The playful title of Peter Turchi’s new book is a hint at what lies inside. A Muse and a Maze is about not only muses and mazes but also about what amuses and amazes us. Like his 2004 book Maps of the Imagination — an equally fascinating foray into the idea of writing as cartography — A Muse and a Maze is meant to “invite writers to think differently about what we do.” But there is plenty here for any curious reader.
This is a book about puzzles that also contains puzzles (there are answers in the back, for those transgressive readers who always skip to the last page). It is also about, among other things, literature reconceived as mystery and illusion. The book explores the work of writers — from Walt Whitman to William Gibson — who are fascinated by the conventional structures and patterns of storytelling and delight in blowing them up.
Turchi invites us to think about books as mysteries unfolding in time, giving us clues that we piece together. They’re like maps, he explains, a way of imposing order on space, but they can’t be followed out of order. They’re more like jigsaws, puzzles that were developed as “dissected maps” to teach geography to children. Interpreting fiction, like putting together a jigsaw puzzle, is a challenge of putting the pieces in order and making sense of an imaginary world. But when there are pieces missing or a character is “unresolveable” — such as Jay Gatsby or Humbert Humbert — we’re intrigued, not frustrated, by the mystery.
The artist Charles Ritchie, several of whose paintings and etchings are reproduced here, offers a visual analog to Turchi’s literary explorations. Ritchie’s tightly restricted subject matter — the trees and rooftops he can see from his studio window — fascinates Turchi, who finds inspiration in the way that the artist repeatedly works over that seemingly unchanging view (think Whitman’s revisions of Leaves of Grass or Mark Twain’s endless “yearning for his youth”): “Our obsessions and constraints define us. We must cultivate them.”

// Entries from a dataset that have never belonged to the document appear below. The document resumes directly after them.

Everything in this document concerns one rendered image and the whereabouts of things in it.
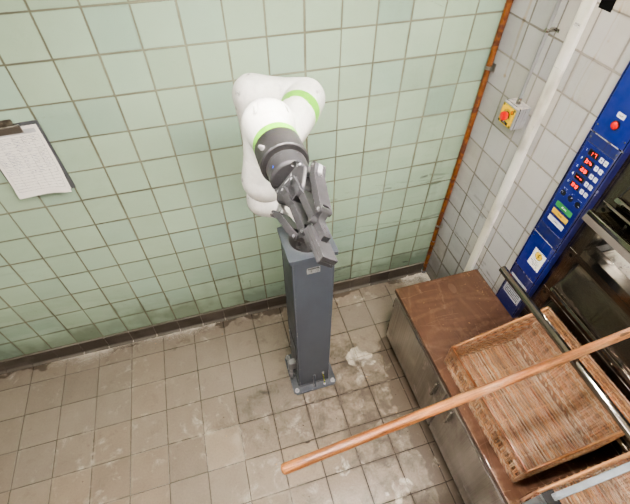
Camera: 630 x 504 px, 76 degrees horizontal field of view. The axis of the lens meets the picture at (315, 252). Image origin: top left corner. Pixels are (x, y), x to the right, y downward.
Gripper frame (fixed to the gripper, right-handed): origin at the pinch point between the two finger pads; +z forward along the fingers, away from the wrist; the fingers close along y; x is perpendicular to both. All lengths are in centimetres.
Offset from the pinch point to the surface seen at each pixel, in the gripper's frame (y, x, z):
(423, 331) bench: 58, -144, -47
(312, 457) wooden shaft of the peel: 60, -45, 9
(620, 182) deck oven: -45, -125, -37
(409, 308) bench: 58, -143, -62
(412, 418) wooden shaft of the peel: 40, -68, 7
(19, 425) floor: 247, -10, -87
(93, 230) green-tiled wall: 123, -5, -127
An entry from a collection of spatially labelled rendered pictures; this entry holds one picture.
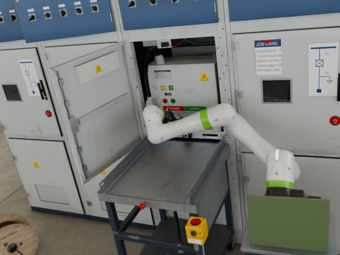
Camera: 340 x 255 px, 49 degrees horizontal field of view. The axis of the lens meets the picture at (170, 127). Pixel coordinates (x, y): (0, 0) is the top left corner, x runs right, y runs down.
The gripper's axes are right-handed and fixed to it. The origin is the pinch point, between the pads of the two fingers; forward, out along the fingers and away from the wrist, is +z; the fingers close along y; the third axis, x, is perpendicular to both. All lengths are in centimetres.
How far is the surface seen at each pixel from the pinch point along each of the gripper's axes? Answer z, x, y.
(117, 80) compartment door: -23.6, -33.2, -23.2
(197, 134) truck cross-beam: 11.8, 12.8, 8.9
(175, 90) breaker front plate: -3.3, 0.9, -19.7
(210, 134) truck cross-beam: 11.6, 22.4, 8.2
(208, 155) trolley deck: -2.0, 26.0, 22.4
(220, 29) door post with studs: -26, 37, -51
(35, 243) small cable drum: 2, -115, 101
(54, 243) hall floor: 24, -113, 105
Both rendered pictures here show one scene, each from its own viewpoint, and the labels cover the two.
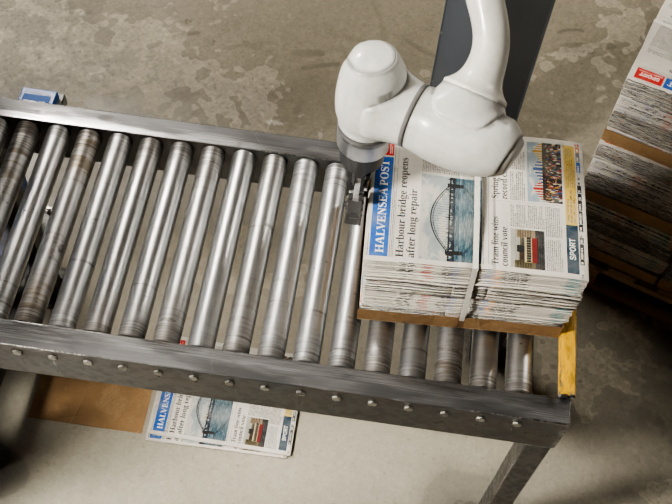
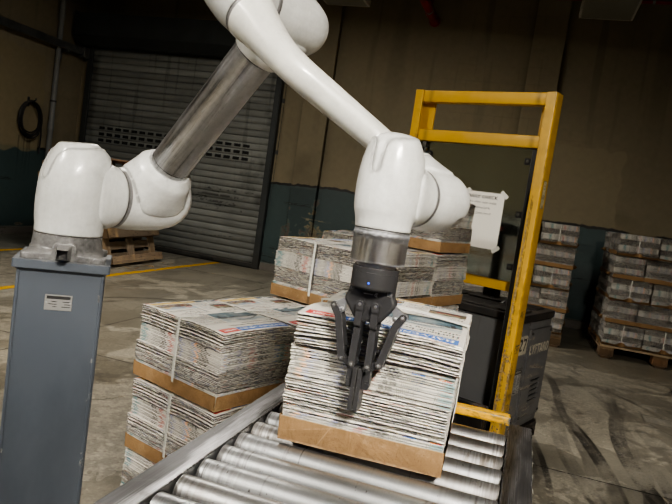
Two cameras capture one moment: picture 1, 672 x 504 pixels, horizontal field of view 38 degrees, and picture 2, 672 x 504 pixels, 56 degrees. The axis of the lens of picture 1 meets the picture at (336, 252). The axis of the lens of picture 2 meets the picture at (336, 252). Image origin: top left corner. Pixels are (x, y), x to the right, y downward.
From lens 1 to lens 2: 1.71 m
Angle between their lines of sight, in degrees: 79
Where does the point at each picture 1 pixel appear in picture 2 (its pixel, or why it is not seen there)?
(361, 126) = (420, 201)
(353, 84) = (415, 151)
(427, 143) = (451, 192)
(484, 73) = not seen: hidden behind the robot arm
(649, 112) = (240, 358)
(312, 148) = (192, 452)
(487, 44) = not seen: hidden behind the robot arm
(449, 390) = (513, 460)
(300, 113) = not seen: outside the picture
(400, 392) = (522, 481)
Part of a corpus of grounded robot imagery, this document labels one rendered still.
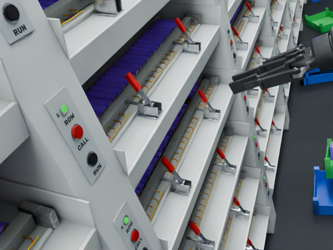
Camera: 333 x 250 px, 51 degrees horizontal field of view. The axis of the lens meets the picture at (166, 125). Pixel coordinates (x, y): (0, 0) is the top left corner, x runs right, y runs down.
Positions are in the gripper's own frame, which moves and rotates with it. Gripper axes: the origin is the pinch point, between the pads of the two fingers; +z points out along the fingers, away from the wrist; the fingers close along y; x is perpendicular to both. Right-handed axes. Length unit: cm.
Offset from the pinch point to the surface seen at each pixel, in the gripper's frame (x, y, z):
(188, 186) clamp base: -5.7, -27.5, 10.3
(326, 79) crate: -78, 136, 7
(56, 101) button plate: 27, -48, 2
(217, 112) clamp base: -6.3, 0.8, 11.1
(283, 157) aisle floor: -75, 64, 26
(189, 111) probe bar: -1.9, -2.4, 16.7
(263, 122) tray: -44, 52, 22
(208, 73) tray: -1.5, 17.7, 16.4
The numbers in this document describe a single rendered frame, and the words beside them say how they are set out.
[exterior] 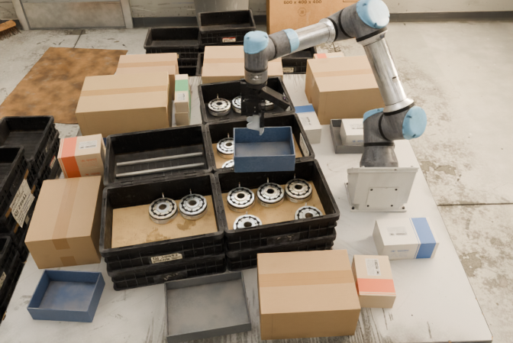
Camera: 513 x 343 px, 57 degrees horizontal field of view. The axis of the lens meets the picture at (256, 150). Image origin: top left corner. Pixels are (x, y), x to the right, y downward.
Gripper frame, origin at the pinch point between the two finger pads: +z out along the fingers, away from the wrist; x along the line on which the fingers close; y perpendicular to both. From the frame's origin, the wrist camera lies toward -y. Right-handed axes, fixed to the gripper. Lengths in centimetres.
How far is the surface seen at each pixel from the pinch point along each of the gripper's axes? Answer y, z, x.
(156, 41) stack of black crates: 78, 58, -208
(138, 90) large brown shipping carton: 57, 17, -60
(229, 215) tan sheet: 12.2, 29.8, 10.7
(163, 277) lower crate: 35, 40, 30
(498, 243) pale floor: -134, 109, -45
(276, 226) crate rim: -4.3, 21.2, 25.0
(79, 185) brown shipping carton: 70, 26, -2
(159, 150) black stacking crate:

If Turchi’s close readings, quotations and tangential curiosities add up to an argument, it is that the contemplation of a difficult problem appeals to something basic and powerful in us. When we struggle to make sense of Lolita, in other words, we’re feeding a desire that is connected to crosswords, magic shows, chess, mazes, jigsaws — all the slightly guilt-inducing games we play when we think we don’t want to think.
Joanna Scutts reviewed this book for The Washington Post.